Task brief:
Find the lines holding the string "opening" in the data, then copy all of them.

Entries taken from a collection

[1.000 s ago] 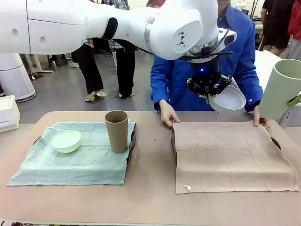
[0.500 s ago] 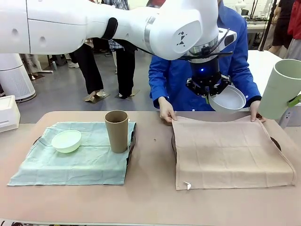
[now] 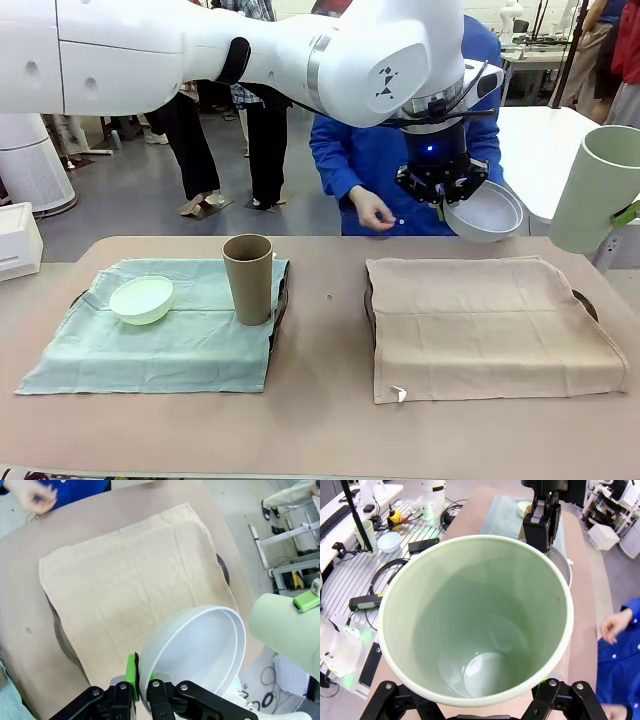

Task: Set up a tray with a mat and arrange the tableware.
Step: Place the Picnic Bowl and Reusable plastic cup back onto the Handle tray in front of the human's position.

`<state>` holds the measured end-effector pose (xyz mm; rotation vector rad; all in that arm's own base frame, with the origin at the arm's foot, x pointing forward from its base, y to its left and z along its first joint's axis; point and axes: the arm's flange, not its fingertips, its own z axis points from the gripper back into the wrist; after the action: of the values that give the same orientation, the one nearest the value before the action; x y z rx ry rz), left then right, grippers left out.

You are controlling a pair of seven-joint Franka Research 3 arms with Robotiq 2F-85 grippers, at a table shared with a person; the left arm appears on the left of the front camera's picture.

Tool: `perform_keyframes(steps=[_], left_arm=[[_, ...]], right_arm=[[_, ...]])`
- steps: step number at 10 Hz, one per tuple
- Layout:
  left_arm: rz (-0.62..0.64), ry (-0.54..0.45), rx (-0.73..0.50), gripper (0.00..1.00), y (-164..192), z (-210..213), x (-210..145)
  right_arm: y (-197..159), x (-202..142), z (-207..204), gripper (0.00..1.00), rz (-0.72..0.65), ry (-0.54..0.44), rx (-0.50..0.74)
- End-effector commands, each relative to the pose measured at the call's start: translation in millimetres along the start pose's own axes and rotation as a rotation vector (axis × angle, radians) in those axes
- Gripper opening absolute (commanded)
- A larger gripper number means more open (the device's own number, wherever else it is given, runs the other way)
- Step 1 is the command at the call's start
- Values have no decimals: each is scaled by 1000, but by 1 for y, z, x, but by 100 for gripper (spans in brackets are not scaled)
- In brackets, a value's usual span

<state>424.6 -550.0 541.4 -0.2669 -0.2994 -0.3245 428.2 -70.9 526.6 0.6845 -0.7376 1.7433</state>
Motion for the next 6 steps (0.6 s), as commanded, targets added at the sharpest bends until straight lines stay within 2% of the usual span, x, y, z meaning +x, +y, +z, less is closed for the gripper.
perform_keyframes(steps=[1, 2, 3, 4, 6], left_arm=[[-9, -1, 7, 0, 0, 2, 2], [-9, -1, 7, 0, 0, 2, 2], [-9, -1, 7, 0, 0, 2, 2], [0, 0, 0, 7, 0, 0, 0], [19, 20, -62, 7, 25, -24, -1]], right_arm=[[-3, 1, 0, 0, 3, 2, -5], [-3, 1, 0, 0, 3, 2, -5], [0, 0, 0, 84, 0, 0, 0], [-3, -11, -6, 84, 36, -9, 42], [-13, -43, -20, 84, 72, -61, 35]])
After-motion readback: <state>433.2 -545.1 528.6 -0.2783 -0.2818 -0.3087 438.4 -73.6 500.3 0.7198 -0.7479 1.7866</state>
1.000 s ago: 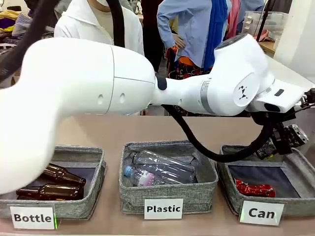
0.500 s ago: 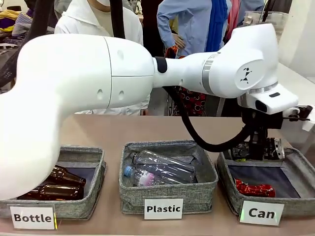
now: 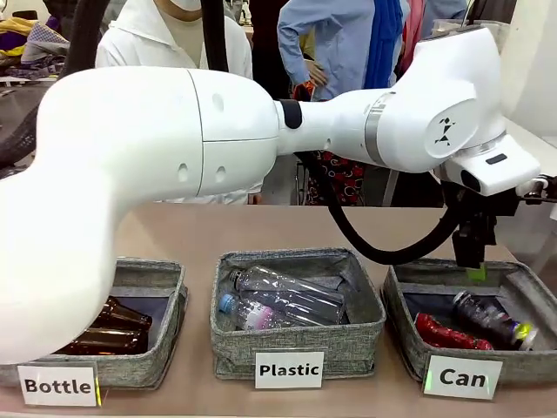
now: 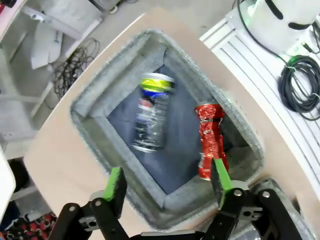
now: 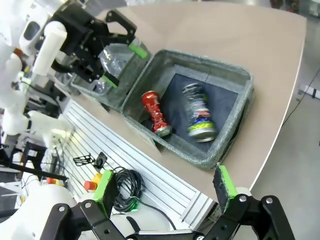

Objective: Sort the can waste into the basket.
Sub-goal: Pick up the can waste from the table and place it in the right Fabric basket.

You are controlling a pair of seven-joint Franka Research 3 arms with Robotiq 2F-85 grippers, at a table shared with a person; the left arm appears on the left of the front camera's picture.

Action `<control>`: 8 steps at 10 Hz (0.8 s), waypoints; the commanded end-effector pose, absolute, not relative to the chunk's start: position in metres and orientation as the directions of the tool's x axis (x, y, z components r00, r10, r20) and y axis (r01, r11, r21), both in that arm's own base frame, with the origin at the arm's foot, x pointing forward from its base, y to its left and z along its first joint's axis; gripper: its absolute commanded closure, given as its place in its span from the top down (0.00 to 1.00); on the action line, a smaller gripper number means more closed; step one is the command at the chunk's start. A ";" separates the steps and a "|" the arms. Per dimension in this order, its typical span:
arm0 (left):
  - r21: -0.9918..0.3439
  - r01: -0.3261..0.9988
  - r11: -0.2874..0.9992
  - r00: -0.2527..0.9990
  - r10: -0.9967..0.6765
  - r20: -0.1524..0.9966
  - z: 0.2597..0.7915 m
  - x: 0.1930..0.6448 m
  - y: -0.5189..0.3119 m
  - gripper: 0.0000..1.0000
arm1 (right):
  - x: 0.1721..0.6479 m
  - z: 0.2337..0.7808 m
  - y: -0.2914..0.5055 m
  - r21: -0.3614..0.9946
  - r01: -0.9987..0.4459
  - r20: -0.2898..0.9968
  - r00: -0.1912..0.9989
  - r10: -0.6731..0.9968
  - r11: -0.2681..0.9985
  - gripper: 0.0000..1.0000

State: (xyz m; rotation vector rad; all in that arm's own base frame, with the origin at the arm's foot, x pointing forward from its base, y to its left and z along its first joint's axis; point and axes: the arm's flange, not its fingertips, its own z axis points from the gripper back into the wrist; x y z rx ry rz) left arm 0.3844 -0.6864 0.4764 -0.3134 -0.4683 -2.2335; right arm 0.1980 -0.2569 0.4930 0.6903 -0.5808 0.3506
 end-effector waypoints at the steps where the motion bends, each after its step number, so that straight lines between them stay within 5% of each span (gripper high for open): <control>1: 0.228 0.759 -0.610 -0.646 -0.659 0.385 0.475 0.390 -0.686 1.00 | 0.200 0.495 -0.255 0.509 -0.472 0.603 0.792 0.093 0.720 1.00; 5: 0.201 0.805 -0.558 -0.582 -0.680 0.446 0.496 0.397 -0.658 1.00 | 0.200 0.495 -0.255 0.509 -0.472 0.603 0.792 0.093 0.720 1.00; 8: 0.118 0.935 -0.334 -0.322 -0.663 0.676 0.516 0.385 -0.573 1.00 | 0.233 0.504 -0.234 0.521 -0.572 0.673 0.732 0.108 0.633 1.00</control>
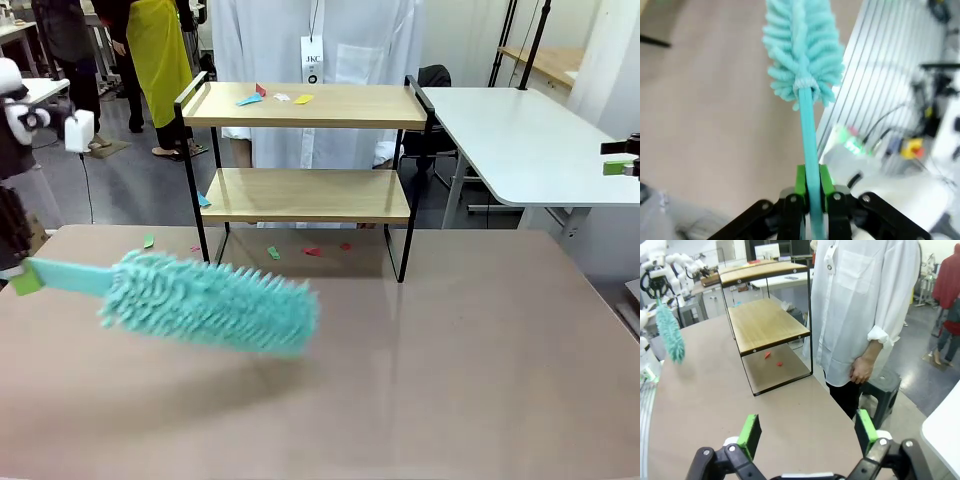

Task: Clean the shelf.
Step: Clean the specific section of the Shelf indicated by the human with the Duster.

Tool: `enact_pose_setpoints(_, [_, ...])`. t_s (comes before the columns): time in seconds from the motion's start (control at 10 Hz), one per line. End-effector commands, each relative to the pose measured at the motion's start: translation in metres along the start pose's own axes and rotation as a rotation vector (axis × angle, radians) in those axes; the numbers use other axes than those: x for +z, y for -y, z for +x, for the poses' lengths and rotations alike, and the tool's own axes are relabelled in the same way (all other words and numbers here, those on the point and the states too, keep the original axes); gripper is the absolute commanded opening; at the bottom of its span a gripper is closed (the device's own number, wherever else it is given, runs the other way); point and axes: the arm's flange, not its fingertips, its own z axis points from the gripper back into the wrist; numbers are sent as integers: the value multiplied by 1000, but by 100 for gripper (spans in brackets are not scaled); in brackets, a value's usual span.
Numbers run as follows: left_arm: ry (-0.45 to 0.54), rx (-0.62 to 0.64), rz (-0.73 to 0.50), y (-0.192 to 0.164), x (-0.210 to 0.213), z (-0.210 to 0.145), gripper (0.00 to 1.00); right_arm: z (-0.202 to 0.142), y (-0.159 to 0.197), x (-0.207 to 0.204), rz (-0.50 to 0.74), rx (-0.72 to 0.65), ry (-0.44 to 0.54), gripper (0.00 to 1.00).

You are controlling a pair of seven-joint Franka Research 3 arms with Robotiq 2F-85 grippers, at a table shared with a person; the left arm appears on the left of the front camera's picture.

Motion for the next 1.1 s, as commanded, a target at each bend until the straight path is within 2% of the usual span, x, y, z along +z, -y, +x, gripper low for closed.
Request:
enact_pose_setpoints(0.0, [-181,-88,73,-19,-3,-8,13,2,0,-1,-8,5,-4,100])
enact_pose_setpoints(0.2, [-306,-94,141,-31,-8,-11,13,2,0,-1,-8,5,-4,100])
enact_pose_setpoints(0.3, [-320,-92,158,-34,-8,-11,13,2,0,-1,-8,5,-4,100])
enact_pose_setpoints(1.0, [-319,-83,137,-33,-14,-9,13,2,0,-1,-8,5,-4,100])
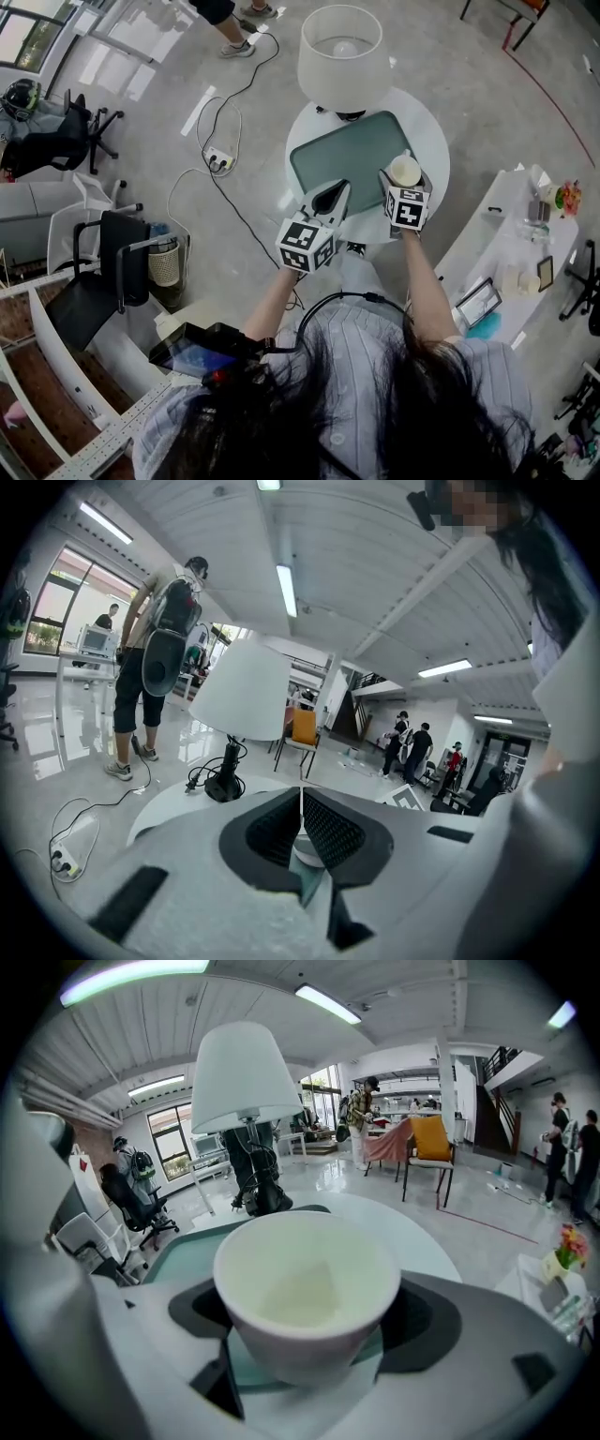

Exercise output:
- Gripper opening absolute (commanded)
Tool: `enact_pose_setpoints(_, [_, ...])`. t_s (comes before the columns): time in seconds from the motion's start (control at 10 Hz), one per line. End-effector commands, each relative to the pose measured at the motion's start: translation in metres along the start pose's own axes and rotation as a rotation vector (axis × angle, radians) in those axes; the numbers use other axes than those: x for +z, y for -y, z for +x, for the poses' lengths and rotations alike, and the tool's own axes are relabelled in the same way (all other words and numbers here, those on the point and the states too, keep the original axes); gripper is the absolute commanded opening; at the bottom of its span a gripper is closed (the device's own number, wherever else it is given, runs the other way); point and axes: the arm's flange, not its fingertips, its own z axis points from the gripper back into the wrist; numbers are sent as integers: the value multiplied by 1000, but by 100 for gripper (spans in brackets are not scaled); in brackets, a value's usual span.

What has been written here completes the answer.